> _PROBLEM DETAILS_: Everything from the line containing "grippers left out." through the final line below must be output exactly, both ends included, with nothing else and no pictures.
★ ★ ★ ★ ★
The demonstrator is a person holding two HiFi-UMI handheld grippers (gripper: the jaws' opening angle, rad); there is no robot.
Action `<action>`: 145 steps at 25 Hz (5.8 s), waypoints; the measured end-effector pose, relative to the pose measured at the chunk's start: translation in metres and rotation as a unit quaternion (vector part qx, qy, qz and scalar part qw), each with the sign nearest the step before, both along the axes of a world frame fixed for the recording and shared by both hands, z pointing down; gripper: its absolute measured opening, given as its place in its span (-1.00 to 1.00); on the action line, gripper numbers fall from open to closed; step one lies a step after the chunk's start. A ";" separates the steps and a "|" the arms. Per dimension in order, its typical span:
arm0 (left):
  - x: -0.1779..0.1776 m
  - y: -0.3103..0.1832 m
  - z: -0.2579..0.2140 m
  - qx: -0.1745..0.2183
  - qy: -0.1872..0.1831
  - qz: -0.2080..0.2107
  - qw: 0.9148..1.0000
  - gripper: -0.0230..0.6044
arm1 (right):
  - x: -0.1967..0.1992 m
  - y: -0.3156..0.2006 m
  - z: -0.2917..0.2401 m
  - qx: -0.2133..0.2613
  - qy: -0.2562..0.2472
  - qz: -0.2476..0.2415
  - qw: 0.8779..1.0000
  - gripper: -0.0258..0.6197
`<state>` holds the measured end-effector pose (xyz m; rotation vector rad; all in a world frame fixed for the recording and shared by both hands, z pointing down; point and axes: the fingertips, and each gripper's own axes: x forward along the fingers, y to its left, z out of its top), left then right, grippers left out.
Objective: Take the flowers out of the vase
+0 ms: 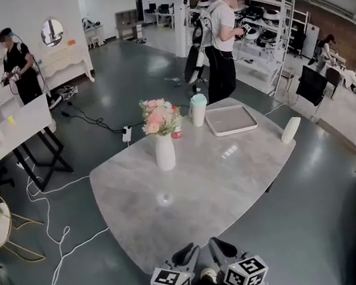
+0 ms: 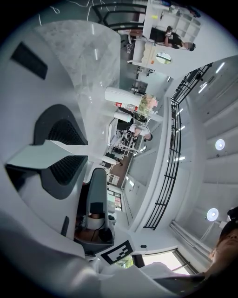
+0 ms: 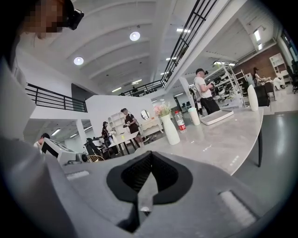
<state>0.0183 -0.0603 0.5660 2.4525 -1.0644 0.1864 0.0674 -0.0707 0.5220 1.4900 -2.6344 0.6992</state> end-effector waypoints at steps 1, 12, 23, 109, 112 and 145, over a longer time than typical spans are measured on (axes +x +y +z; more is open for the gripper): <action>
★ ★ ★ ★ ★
> _COMPLETED TASK_:
`<state>` holds the measured end-effector pose (xyz m; rotation vector rad; all in a world frame fixed for the recording and shared by both hands, z pointing down; point and axes: the fingertips, and each gripper's own axes: x forward along the fingers, y to its left, z out of its top), left then right, grippers left out.
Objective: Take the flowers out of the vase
+0 ms: 
+0 ms: 
+0 ms: 
<state>0.0183 -0.0603 0.5660 2.4525 -1.0644 0.1864 0.0674 -0.0707 0.5220 1.4900 -2.6344 0.6992</state> end-effector waypoints at steps 1, 12, 23, 109, 112 and 145, over a longer time than typical spans are measured on (axes +x +y +z; more is open for the gripper): <action>

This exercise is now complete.